- [Directions for this task] Please copy every line with the string "cable" from the entries below.

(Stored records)
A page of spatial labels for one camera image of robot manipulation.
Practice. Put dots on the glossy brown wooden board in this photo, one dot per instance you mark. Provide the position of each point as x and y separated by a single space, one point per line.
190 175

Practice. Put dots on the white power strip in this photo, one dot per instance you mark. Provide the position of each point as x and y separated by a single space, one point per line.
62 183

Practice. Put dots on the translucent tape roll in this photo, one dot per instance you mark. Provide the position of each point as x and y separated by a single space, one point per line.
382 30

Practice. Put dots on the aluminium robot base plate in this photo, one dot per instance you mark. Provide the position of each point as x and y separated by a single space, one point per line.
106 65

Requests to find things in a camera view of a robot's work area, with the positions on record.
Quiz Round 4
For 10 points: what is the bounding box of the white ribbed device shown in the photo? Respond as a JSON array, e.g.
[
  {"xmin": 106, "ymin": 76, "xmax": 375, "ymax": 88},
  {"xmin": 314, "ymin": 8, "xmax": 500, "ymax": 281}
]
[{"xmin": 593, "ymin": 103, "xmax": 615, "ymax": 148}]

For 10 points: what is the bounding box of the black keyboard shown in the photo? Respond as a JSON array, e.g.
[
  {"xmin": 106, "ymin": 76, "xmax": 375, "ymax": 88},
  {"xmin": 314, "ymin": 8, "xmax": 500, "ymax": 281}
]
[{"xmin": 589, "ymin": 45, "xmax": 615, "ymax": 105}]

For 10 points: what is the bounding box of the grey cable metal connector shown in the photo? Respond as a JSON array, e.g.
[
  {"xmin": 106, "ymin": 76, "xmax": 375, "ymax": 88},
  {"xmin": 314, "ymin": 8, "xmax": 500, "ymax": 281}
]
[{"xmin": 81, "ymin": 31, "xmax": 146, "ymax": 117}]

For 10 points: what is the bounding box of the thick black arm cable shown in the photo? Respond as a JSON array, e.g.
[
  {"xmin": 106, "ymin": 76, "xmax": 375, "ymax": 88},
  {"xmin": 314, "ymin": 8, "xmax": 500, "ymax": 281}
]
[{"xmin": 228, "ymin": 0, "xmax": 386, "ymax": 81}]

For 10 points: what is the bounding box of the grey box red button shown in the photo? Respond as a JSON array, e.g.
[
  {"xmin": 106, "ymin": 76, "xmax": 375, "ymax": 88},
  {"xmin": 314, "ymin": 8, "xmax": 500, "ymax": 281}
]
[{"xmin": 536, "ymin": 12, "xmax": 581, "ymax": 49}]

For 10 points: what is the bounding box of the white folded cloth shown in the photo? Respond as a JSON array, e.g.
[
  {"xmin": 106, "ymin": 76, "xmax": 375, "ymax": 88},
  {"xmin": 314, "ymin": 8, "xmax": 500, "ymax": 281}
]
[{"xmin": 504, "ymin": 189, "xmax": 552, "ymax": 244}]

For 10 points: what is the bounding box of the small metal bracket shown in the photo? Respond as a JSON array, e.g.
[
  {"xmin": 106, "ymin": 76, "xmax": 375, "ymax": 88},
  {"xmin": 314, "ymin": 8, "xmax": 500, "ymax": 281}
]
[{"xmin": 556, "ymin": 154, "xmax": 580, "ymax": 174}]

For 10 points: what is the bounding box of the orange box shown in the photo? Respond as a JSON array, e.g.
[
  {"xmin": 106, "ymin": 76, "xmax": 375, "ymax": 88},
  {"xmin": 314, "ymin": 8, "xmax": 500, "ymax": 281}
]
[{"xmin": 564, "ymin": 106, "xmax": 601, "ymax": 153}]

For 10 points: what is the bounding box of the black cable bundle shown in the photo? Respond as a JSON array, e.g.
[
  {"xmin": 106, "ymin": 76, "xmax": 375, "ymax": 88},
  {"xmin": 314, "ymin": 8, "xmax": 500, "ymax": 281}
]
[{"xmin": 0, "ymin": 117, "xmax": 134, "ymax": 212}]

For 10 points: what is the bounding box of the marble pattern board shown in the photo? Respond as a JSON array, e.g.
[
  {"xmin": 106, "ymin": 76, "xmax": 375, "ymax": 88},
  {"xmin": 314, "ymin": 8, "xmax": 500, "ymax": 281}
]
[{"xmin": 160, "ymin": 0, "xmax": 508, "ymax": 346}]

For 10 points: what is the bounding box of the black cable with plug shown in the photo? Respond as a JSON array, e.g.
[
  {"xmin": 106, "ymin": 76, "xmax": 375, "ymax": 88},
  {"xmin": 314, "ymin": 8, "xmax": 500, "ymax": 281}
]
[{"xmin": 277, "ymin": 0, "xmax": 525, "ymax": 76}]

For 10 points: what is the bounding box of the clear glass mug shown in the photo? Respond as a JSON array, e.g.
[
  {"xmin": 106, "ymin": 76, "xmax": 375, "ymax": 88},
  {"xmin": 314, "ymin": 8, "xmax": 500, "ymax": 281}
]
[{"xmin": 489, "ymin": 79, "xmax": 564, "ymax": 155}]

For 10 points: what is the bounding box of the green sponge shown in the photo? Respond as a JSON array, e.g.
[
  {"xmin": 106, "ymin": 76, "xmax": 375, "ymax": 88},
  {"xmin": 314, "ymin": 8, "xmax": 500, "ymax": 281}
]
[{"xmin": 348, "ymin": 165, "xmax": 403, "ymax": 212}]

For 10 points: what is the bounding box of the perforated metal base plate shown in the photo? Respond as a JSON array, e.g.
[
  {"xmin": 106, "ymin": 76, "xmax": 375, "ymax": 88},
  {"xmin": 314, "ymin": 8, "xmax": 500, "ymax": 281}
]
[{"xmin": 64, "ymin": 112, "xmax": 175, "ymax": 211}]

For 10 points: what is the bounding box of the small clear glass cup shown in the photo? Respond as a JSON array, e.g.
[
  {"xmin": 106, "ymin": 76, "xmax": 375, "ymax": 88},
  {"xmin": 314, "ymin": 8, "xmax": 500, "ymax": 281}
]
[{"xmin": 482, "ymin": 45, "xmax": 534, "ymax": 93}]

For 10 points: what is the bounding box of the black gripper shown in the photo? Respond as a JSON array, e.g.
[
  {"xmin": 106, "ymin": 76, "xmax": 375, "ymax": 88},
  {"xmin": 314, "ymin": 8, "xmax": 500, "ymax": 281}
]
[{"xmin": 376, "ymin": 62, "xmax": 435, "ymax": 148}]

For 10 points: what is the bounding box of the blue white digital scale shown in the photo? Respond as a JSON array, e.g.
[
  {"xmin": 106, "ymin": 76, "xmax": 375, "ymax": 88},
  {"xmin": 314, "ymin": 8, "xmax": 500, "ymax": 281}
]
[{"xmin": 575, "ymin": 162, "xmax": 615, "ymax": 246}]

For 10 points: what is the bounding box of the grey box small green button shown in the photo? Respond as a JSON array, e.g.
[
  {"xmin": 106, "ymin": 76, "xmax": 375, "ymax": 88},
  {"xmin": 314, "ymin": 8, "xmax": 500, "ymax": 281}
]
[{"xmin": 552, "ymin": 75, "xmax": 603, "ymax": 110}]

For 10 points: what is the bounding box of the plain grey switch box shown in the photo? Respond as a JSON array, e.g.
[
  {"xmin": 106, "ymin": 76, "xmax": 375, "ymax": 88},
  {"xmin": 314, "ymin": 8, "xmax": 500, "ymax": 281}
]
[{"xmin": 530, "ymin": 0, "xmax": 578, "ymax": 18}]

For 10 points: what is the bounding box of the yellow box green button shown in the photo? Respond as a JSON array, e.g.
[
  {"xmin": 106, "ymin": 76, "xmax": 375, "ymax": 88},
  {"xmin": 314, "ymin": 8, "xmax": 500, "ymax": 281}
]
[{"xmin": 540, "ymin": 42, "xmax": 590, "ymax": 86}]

- [Result of the exercise]
For 10 points: what is the bounding box of the grey cable metal connector shown in the photo? Respond as a JSON array, e.g.
For 10 points: what is the bounding box of the thick black arm cable shown in the photo? Respond as a JSON array, e.g.
For 10 points: what is the bounding box of the black cable bundle shown in the photo? Respond as a JSON array, e.g.
For 10 points: what is the bounding box of the black cable with plug shown in the photo? Respond as a JSON array, e.g.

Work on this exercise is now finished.